- The paper introduces a hybrid RL and beam search approach that achieves 5%-85% improvements in key performance metrics without needing GPU retraining.
- It leverages beam search to prune the state space and manage routing congestion in analog IC design efficiently.
- Experimental results demonstrate that the BS-RL framework outperforms simulated annealing and traditional RL techniques in layout optimization.
Enhancing Reinforcement Learning for the Floorplanning of Analog ICs with Beam Search
Introduction
The paper introduces an innovative hybrid method that combines Reinforcement Learning (RL) with a Beam Search (BS) strategy, enhancing the automated floorplanning of analog integrated circuits (ICs). Traditional learning-based solutions face challenges with the complex trade-offs involved in the layout of analog ICs, largely due to intricate device physics and circuit variability considerations. While Reinforcement Learning has made recent strides in addressing these challenges, particularly in solving floorplanning problems, the paper seeks to overcome persistent issues related to policy retraining and fine-tuning through a novel beam search enhancement.
Problem Definition
The floorplanning problem is articulated as an optimization issue where the objective is to assign coordinates to a set of rectangular modules on a chip, ensuring non-overlapping placement while minimizing a cost metric. This metric is a weighted sum of total area, proxy wire length, and target aspect ratio, providing flexibility to users in optimizing output layouts according to specific needs. The authors introduce a congestion management procedure based on a previously proposed strategy [lai_maskplace_2022], aimed at generating more routing-friendly floorplans by ensuring congestion thresholds are not exceeded.
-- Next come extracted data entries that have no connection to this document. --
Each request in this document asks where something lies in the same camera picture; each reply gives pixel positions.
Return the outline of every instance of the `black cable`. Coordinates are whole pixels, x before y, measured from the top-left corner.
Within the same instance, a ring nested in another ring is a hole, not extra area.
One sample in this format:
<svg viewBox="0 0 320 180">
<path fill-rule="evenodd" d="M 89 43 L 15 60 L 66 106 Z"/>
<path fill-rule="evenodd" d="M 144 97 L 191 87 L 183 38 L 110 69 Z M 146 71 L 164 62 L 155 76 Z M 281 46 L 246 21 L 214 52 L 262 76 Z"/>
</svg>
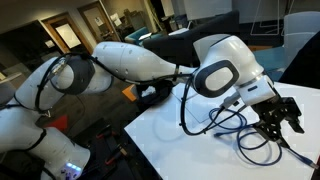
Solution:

Beam Search and Reinforcement Learning: Methodology
Beam Search
Beam Search is employed as a heuristic search algorithm that incrementally explores a search graph by retaining only the most promising paths according to a predefined beam width (β). This approach strikes a balance between memory efficiency and computational speed while maintaining empirical effectiveness in producing sub-optimal solutions superior to greedy methods.
Reinforcement Learning
The baseline RL agent used is derived from previous implementations [basso_effective_2025]. The floorplanning task is framed as a Markov Decision Process, with the RL agent iteratively optimizing the solution through sequential decision-making. Unlike conventional RL methods relying extensively on policy fine-tuning, the proposed framework allows for enhanced state exploration without necessitating GPU-based retraining.
Hybrid BS-RL Approach
The hybrid Beam Search-Reinforcement Learning (BS-RL) methodology employs a state-space tree, where the beam search periodically prunes inferior states, allowing an RL agent to maximize short-term rewards and optimize the long-term cost function:
Figure 1: High-level schematic of the automated layout pipeline presented in \cite{basso_effective_2025}.
Through the use of BS, the resulting framework achieves a marked improvement in computational efficiency and layout optimization compared to traditional reinforcement learning strategies and established metaheuristics.
Experimental Results
Comprehensive experimental evaluations, benchmarked against standard metaheuristics such as Simulated Annealing and existing RL-based approaches, demonstrate the enhanced capability of the BS-RL framework. Significant improvements in key metrics such as area utilization, dead space reduction, half-perimeter wire length, and reward scores underscore the approach's efficacy. Notably, the BS-RL method does not require expensive GPU resources, maintaining runtime efficiency on CPU platforms.
Figure 2: Examples of outputs of BS-RL (k=5, epsilon=0.7, beta=10), applied to the OTA-2 instance.
The experimental results reveal improvements ranging from 5% to 85% in key performance metrics when compared to prior methods. These gains are without sacrificing generalization ability or the integrity of handling complex constraints inherent in analog IC design.
Conclusion
The research provides a meaningful advancement in the domain of electronic design automation for analog ICs, offering a robust RL-based framework enhanced by beam search. The methodology's ability to retain flexibility in floorplan objectives and manage congestion effectively positions it as a valuable tool for practical applications within the industry, overcoming the limitations of previous solutions which necessitated retraining or fine-tuning. Future work may explore further integration of detailed routing information and feedback from post-layout verifications to iteratively refine placements, advancing toward completely automated, clean layout designs compliant with industry verification standards.